Wissen, worauf man vertraut
Aus Sicht von Cisco ist Cybersicherheit eine globale Gemeinschaftsaufgabe, die Politik, Industrie und Anwender nur in enger Kooperation bewältigen können. Die Klärung technischer und regulatorischer Fragen setzt dabei einen offenen Dialog voraus. Ein einseitiger Fokus auf nationale Produktvorgaben und Organisationsrichtlinien erscheint in diesem Kontext wenig sinnvoll. Produktzertifizierungen sollten vielmehr international und an anerkannten Standards ausgerichtet werden.
Effizientes IT-Risikomanagement erfordert hohe Transparenz bezüglich der Umsetzung der sicherheitsrelevanten Eigenschaften aller eingesetzten Komponenten und Systeme.

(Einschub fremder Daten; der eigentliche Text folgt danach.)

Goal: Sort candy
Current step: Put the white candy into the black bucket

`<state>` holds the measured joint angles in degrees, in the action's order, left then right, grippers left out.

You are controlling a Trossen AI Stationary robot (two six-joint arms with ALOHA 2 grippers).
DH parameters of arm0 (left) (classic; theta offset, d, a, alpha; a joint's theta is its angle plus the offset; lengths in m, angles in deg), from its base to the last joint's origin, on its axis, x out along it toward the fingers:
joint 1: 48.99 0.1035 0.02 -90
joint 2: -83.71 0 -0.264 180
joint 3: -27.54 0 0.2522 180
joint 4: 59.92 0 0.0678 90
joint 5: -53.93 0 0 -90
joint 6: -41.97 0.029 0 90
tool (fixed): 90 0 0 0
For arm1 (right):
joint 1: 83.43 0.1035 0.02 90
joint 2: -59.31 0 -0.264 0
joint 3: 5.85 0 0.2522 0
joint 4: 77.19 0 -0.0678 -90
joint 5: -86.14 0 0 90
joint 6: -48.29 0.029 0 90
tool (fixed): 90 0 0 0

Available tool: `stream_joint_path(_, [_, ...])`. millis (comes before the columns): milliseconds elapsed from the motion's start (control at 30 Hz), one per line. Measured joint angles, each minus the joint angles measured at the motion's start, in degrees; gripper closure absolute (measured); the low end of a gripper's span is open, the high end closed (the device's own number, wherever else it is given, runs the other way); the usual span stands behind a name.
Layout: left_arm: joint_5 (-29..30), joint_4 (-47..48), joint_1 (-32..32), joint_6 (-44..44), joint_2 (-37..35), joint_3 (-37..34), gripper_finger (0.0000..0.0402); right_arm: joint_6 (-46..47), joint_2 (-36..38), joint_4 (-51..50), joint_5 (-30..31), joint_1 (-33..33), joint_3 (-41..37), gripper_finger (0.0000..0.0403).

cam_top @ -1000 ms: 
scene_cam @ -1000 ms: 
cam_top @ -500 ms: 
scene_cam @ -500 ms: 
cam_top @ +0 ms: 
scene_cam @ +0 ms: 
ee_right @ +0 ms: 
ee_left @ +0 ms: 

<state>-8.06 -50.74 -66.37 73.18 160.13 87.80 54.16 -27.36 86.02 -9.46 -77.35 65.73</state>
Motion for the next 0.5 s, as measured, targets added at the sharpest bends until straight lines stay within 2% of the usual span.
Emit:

Bei Cisco etwa dient das vor zwei Jahren eingerichtete „Security & Trust Office“ (STO) Unternehmen, Behörden oder Pressevertretern als Anlaufstelle für alle Fragen rund um die IT-Sicherheit von Produkten, Herstellungsprozessen und Verfahren. Nur wer das Sicherheitsdesign eines IT-Produkts von der Entwicklung über die Produktions- und Nutzungsphase bis hin zum planmäßigen Lebenszyklusende im Detail nachvollziehen kann, weiß, worauf er vertraut. Transparenz schafft Vertrauen – und legt damit den Grundstein für eine breite Cybersicherheitskooperation zwischen allen Akteuren. Denn „sicher“ ist kein Zustand, sondern ein Kreislauf.
Klaus Lenssen ist Chief Security Officer bei Cisco Deutschland.